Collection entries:
::::
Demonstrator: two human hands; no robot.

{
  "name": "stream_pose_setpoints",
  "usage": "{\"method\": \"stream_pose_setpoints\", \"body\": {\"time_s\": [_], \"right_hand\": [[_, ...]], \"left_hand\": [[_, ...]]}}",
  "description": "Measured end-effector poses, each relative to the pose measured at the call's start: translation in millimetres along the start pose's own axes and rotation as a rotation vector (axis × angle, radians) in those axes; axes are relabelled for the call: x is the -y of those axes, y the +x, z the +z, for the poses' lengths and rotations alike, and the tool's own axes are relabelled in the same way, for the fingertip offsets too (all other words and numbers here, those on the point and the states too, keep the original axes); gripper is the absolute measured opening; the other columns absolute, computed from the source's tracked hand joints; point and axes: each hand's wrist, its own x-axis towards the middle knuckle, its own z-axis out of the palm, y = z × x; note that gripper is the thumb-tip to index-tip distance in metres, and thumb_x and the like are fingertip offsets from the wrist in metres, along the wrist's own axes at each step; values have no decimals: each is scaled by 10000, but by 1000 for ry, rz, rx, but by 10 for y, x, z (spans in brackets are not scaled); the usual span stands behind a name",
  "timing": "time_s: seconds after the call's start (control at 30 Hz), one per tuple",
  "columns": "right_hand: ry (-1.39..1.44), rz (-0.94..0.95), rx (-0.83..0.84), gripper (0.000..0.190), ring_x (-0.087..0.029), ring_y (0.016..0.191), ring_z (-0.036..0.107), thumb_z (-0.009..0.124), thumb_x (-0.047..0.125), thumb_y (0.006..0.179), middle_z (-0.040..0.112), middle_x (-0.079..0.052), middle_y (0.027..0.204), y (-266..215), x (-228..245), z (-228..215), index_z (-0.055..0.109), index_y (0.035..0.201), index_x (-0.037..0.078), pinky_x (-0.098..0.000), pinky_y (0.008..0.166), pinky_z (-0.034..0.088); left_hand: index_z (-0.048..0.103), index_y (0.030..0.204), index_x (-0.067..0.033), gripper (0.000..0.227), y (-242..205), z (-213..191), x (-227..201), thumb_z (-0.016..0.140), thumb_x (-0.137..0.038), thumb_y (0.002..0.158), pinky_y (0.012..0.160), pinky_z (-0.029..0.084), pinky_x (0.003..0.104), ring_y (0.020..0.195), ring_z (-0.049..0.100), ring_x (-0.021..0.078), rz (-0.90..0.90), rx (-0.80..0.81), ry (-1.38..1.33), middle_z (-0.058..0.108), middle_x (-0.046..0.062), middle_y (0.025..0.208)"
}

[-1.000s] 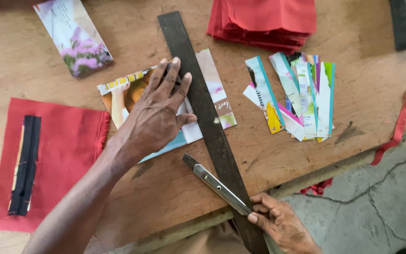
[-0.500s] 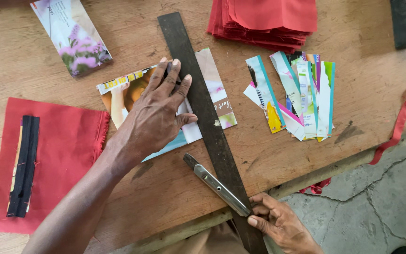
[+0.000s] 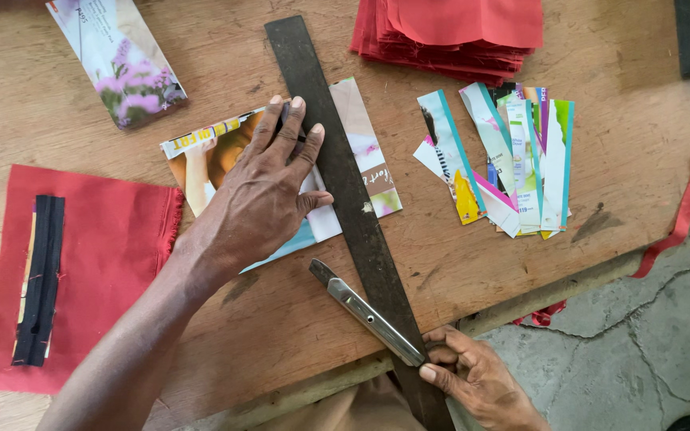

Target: The person uses a utility knife and a long metal ruler to cut magazine pages into narrow strips on a wooden workshop table.

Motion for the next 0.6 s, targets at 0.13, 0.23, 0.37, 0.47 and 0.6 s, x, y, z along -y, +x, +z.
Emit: {"method": "stream_pose_setpoints", "body": {"time_s": [0.13,0.23,0.37,0.47,0.6], "right_hand": [[-73,15,-19,510,-117,839,727,790,185,836,857,-103,872,-17,1,18,625,1299,45,-272,747,577],[-21,40,-18,513,-121,855,722,780,178,842,858,-114,902,-26,26,23,621,1310,39,-278,759,580],[70,19,0,506,-124,956,750,748,167,854,844,-115,983,-41,80,48,600,1317,26,-290,815,601],[67,-4,33,439,-137,953,747,737,157,876,849,-131,992,-61,134,51,594,1259,-3,-295,817,594],[-17,-4,38,435,-132,900,754,725,177,887,849,-126,964,-72,217,54,602,1271,15,-290,791,599]], "left_hand": [[455,1491,46,784,-9,-18,-3,632,-487,944,1213,219,529,1528,108,450,-8,7,-6,214,313,1625],[463,1489,37,777,-2,-25,-19,641,-480,937,1219,213,525,1529,109,448,-9,7,-7,215,311,1625],[469,1489,33,776,-6,-29,-28,651,-478,935,1225,203,514,1530,115,441,-14,6,-10,221,307,1625],[469,1491,34,781,-5,-24,-26,654,-480,934,1231,203,507,1533,118,436,-11,4,-5,225,307,1627],[471,1493,28,784,-3,-22,-19,652,-488,932,1235,202,505,1534,117,433,-12,9,9,228,302,1627]]}}
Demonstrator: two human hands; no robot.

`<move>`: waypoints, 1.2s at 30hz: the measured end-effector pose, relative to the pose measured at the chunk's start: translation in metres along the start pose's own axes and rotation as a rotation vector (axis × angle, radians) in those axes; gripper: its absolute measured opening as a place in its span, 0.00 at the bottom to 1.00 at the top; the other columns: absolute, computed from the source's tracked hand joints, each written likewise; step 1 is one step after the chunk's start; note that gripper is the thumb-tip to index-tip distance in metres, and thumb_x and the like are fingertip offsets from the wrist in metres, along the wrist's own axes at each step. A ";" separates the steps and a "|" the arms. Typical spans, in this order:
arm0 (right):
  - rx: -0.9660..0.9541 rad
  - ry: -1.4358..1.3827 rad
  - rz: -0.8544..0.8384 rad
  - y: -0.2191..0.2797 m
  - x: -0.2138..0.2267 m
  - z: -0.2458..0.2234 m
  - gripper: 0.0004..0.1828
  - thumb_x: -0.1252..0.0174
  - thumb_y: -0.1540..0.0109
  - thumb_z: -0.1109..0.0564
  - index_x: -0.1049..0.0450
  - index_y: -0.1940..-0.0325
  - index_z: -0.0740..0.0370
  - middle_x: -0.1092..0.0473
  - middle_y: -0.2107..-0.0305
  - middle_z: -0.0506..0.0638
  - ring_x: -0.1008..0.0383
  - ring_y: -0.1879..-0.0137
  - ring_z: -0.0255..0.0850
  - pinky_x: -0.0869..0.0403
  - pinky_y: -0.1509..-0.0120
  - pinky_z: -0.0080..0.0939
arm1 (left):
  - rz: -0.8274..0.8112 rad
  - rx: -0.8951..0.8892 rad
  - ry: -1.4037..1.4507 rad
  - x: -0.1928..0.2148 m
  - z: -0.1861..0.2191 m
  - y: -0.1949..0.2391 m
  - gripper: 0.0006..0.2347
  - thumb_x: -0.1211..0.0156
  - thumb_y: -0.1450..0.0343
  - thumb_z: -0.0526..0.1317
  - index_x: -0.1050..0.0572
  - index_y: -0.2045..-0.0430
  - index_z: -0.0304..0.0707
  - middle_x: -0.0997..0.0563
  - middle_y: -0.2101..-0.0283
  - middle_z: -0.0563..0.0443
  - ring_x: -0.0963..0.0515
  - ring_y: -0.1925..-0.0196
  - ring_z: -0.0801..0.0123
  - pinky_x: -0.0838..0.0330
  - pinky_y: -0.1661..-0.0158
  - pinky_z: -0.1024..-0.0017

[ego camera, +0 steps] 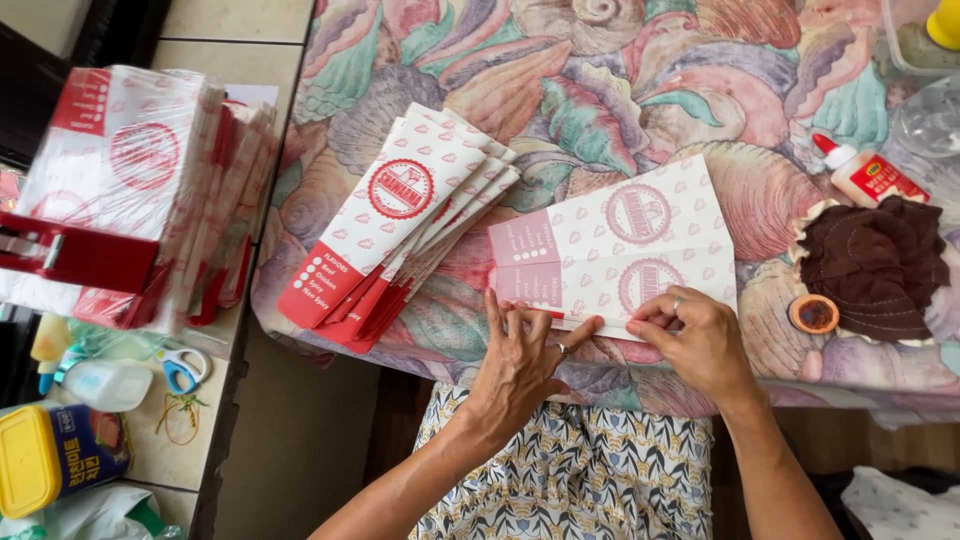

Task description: Folding paper food wrappers and organizing them into stacks on a table.

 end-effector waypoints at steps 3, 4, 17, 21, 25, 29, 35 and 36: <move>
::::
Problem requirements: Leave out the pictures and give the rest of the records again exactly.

Answer to the exercise:
Demonstrator: two human hands; no robot.

{
  "name": "stream_pose_setpoints",
  "usage": "{\"method\": \"stream_pose_setpoints\", \"body\": {\"time_s\": [_], \"right_hand\": [[_, ...]], \"left_hand\": [[_, ...]]}}",
  "description": "Measured end-effector poses, each relative to the pose measured at the call's start: translation in millimetres along the start pose's own axes and rotation as a rotation vector (axis × angle, radians) in those axes; axes are relabelled for the call: x is the -y of those axes, y the +x, z the +z, for the poses' lengths and rotations alike, and the tool's own axes are relabelled in the same way, for the fingertip offsets too (all other words and numbers here, those on the point and the states too, keep the original axes); gripper is the absolute measured opening; the other columns absolute, computed from the source's tracked hand joints; point and axes: each hand's wrist, its own x-axis towards the middle knuckle, its own z-axis out of the palm, y = z × x; note that gripper is the thumb-tip to index-tip distance in metres, and thumb_x and the like are fingertip offsets from the wrist in metres, along the wrist's own axes at each step; values have no decimals: each is scaled by 10000, but by 1000 for ry, rz, rx, but by 10 for y, x, z (spans in brackets are not scaled); the usual span stands behind a name",
  "timing": "time_s: seconds after the call's start (control at 30 Hz), one per tuple",
  "columns": "right_hand: ry (-1.39..1.44), rz (-0.94..0.95), rx (-0.83..0.84), gripper (0.000..0.190), ring_x (-0.087..0.029), ring_y (0.016..0.191), ring_z (-0.036..0.107), thumb_z (-0.009..0.124), thumb_x (-0.047..0.125), thumb_y (0.006..0.179), middle_z (-0.040..0.112), middle_x (-0.079..0.052), middle_y (0.027..0.204), y (-266..215), x (-228..245), z (-228..215), index_z (-0.055..0.109), index_y (0.035..0.201), index_x (-0.037..0.078), pinky_x (-0.098..0.000), pinky_y (0.008..0.166), pinky_z (-0.034..0.088); left_hand: index_z (-0.048..0.103), index_y (0.030..0.204), index_x (-0.067..0.033), gripper (0.000..0.227), y (-242..205), z (-213..191), x (-227..201), thumb_z (-0.016..0.140), thumb_x (-0.137..0.038), thumb_y (0.002..0.158), pinky_y (0.012..0.160), pinky_z (-0.029..0.084), pinky_x (0.003..0.104), ring_y (0.020..0.195), ring_z (-0.049..0.100), ring_x (-0.021..0.078), rz (-0.90..0.90), rx (-0.80..0.81), ry (-1.38..1.33), middle_z (-0.058..0.108), middle_x (-0.046..0.062), middle_y (0.025..0.208)"
}

[-1.000s] 
[-0.500s] 
[+0.000s] 

Target: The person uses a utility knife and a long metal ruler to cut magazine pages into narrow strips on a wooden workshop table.

Motion for the next 0.6 s, targets at 0.13, 0.23, 0.37, 0.47 and 0.6 s, x, y, z along -y, +x, +z.
Emit: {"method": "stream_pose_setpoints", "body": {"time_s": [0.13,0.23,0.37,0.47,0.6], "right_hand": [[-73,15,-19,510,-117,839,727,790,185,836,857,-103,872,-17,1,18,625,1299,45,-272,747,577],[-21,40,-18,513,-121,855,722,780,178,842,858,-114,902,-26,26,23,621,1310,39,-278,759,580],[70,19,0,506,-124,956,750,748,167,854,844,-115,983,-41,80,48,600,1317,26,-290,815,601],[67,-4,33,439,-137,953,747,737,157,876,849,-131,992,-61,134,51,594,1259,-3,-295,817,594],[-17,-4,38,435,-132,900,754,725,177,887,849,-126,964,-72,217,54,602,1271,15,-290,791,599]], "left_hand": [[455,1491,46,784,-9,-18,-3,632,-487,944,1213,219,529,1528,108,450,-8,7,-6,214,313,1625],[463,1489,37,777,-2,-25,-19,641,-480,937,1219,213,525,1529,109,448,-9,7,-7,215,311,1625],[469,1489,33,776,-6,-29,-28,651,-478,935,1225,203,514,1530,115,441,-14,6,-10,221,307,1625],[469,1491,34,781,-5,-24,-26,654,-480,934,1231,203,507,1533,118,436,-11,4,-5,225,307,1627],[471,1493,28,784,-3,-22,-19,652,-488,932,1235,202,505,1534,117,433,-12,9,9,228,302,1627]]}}
Demonstrator: two human hands; no robot.

`<move>`: waypoints, 1.2s at 30hz: the measured end-effector pose, relative to the pose measured at the chunk's start: translation in metres along the start pose's own axes and rotation as a rotation vector (axis × angle, radians) in those axes; gripper: its absolute measured opening as a place in its span, 0.00 at the bottom to 1.00 at the top; the other columns: absolute, computed from the source's tracked hand joints, each written likewise; step 1 is one step after the chunk's start; note that gripper is the thumb-tip to index-tip distance in metres, and thumb_x and the like are fingertip offsets from the wrist in metres, along the wrist's own axes at each step. A ";" separates the steps and a "|" the arms. Typical spans, in this order:
arm0 (right):
  - rx: -0.9660..0.9541 rad
  - ry: -1.4358..1.3827 rad
  - rz: -0.8544..0.8384 rad
  - y: -0.2191..0.2797 m
  - x: -0.2138..0.2267 m
  - z: -0.2458..0.2234 m
  - gripper: 0.0004..0.1828
  - thumb_x: -0.1252..0.0174
  - thumb_y: -0.1540..0.0109
  - thumb_z: -0.1109..0.0564
  - index_x: -0.1049..0.0450
  - index_y: -0.1940..-0.0325
  - index_z: -0.0740..0.0370
  - middle_x: -0.1092..0.0473
  - middle_y: -0.2107..-0.0305
  - middle_z: -0.0506..0.0638
  - ring_x: -0.1008..0.0383
  - ring_y: -0.1879..-0.0137
  - ring_z: -0.0255..0.0850
  - pinky_x: -0.0869..0.0403
  - pinky_y: -0.1509..-0.0120
  - pinky_z: -0.0080..0.0939
arm1 (left):
  - rz: -0.8274..0.8112 rad
  - rx: -0.8951..0.8892 rad
  - ry: -1.4037..1.4507 rad
  - x: -0.1928..0.2148 m
  - z: -0.1861..0.2191 m
  - y: -0.1949..0.2391 m
  - gripper: 0.0006..0.2347
  - thumb_x: -0.1211..0.0156
  - thumb_y: -0.1450..0.0343
  - thumb_z: -0.0526..0.1317
  - index_x: -0.1050..0.0572
  - index_y: -0.2045..-0.0430
  - index_z: -0.0304..0.0707
  - middle_x: -0.0997..0.0563
  - middle_y: -0.2101..-0.0283
  - middle_z: -0.0563..0.0443
  - ring_x: -0.0963..0.0515
  - ring_y: -0.1925..-0.0196
  - ring_z: -0.0801..0.0123
  - pinky_x: -0.0838..0.0330
  - pinky_y: -0.1661..-0.0158
  - pinky_z: -0.1024..-0.0017

[ego camera, +0 steps] 

Task description: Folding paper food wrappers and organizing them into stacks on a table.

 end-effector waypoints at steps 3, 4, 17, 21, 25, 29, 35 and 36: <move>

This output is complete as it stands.